Hi all, newby here. I have a 3 1/2 foot tall plumeria that is not showing any growth. I bought it 2 years ago in a 12 inch black plastic pot. The soil looks to be dirt/potting soil with very little perlite. It developed some beautiful bouquets that first summer. I brought it in the house the following fall once the leaves started turning yellow & did not water it during the winter. All the leaves fell of that winter. Last spring I put it back outside, waited for it to claw before watering it sparingly. But it did not grow leaves past the claw stage for the entire summer. I watered only around the edge of the pot only when the soil was very, very dry. Eventually the claws turned black - but not the tips.

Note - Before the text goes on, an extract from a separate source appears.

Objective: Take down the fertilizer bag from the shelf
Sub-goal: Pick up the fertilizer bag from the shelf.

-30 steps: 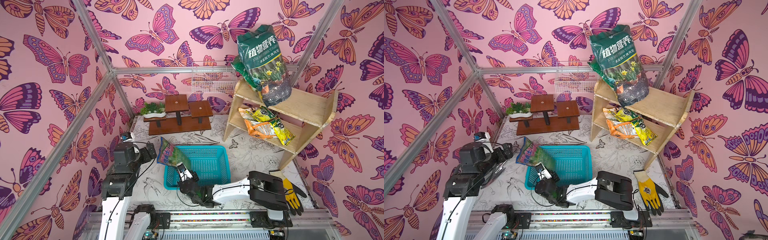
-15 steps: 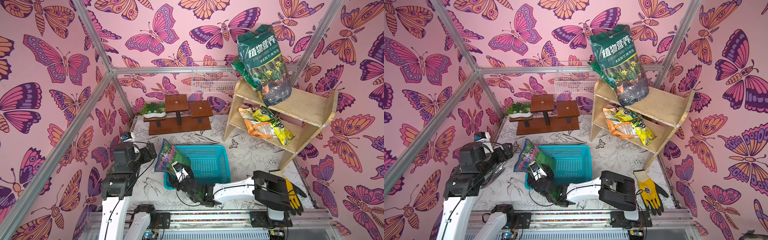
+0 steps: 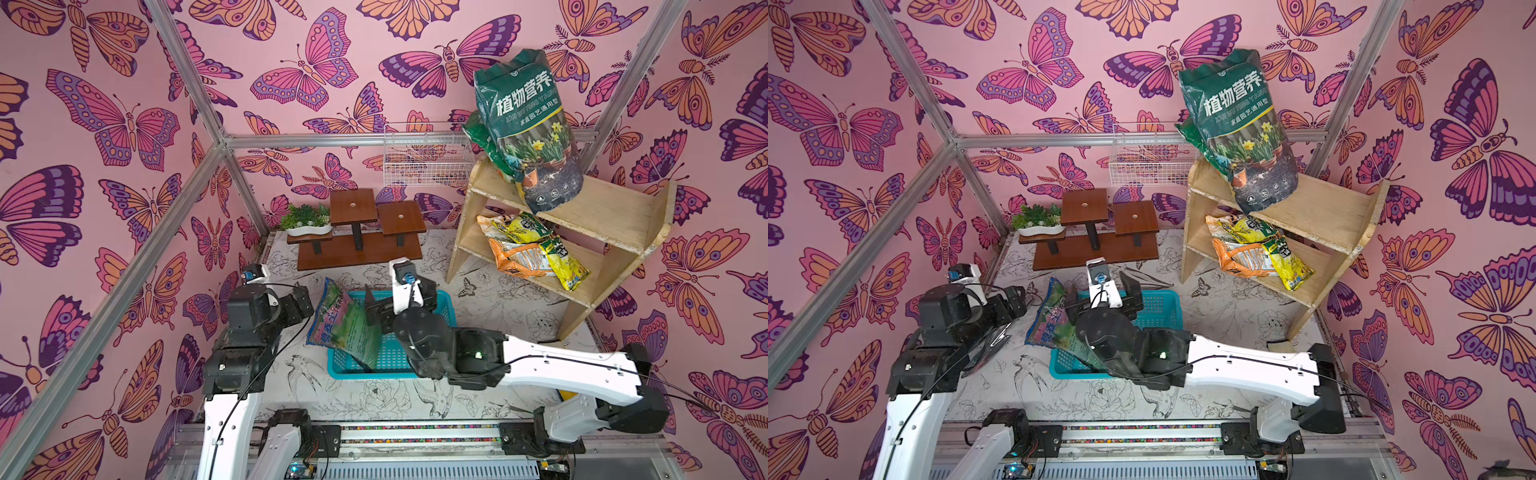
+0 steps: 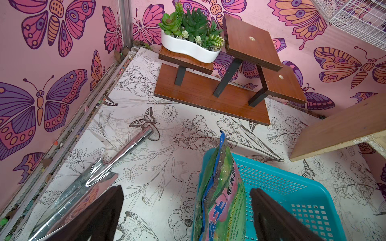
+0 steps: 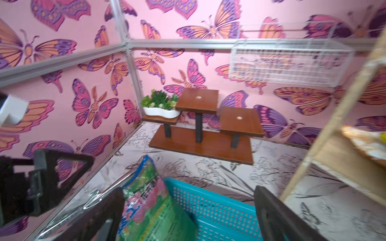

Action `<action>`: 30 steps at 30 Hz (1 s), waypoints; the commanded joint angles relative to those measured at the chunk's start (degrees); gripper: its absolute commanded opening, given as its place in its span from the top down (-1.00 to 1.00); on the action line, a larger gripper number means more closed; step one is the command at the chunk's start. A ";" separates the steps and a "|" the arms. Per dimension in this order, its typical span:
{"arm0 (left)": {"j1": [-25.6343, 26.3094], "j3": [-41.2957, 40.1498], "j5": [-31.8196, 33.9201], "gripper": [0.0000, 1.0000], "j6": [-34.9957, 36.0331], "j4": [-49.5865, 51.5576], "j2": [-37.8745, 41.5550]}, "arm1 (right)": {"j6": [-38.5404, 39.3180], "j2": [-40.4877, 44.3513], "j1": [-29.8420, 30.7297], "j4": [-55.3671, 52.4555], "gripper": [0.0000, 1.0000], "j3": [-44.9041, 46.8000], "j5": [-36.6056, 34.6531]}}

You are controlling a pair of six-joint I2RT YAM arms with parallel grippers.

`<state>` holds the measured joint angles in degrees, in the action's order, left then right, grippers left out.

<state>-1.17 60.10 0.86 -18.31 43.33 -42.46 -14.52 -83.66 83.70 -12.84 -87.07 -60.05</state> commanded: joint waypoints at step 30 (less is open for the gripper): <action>-0.87 -0.77 -1.20 -1.00 -0.07 0.10 0.47 | 18.43 -5.71 -39.43 -54.09 -0.81 -51.34 10.93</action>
<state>-1.52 60.10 0.78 -18.33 43.33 -42.44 2.00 -88.84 44.86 -61.84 -134.67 -48.18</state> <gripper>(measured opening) 0.998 0.907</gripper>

I've since noticed that other people in the neighborhood leave their Plumies out during the winter & their leaves thin out & yellow, but don't all drop off (I'm in southern California). Since my Plumeria didn't do anything last summer, I thought that maybe taking it into the house for the winter "shocked it" somehow...

So this winter, I left it outside, didn't water it (because no leaves were growing) & only brought it in when it got really cold or when it rained.

It is now April, it's warming up, once again there is no new growth & I'm wondering why. The trunk is about 3 feet tall with 4 branches all leaving the trunk at the same area. The branches are 5-8 inches long and are still green. I checked for soft/squishy areas & everything feels firm except for the top 5-6 inches of the trunk - right below where it branches.

I have a bad feeling that there is some kind of rot happening in the top end of the trunk. What are my options? Where did I go wrong? Thanks.

Comments (18)

  • elucas101
    12 years ago
    last modified: 9 years ago

    If it is soft / squishy, there is rot. There are a few things to address here. Personally, here's what I would do:

    Carefully tip the plant to the side and slide it out of the pot and examine the roots for any blackness, slime or funny smell. If the roots have any of that, I believe the plant is lost. If there is no rot in the roots then you need to get some sharp pruning shears and some rubbing alcohol. Cut the soft part back until you reach perfectly clean, white wood - CLEANING YOUR SHEARS WITH ALCOHOL IN BETWEEN CUTS. Also, is the plant root-bound and needing a bigger pot?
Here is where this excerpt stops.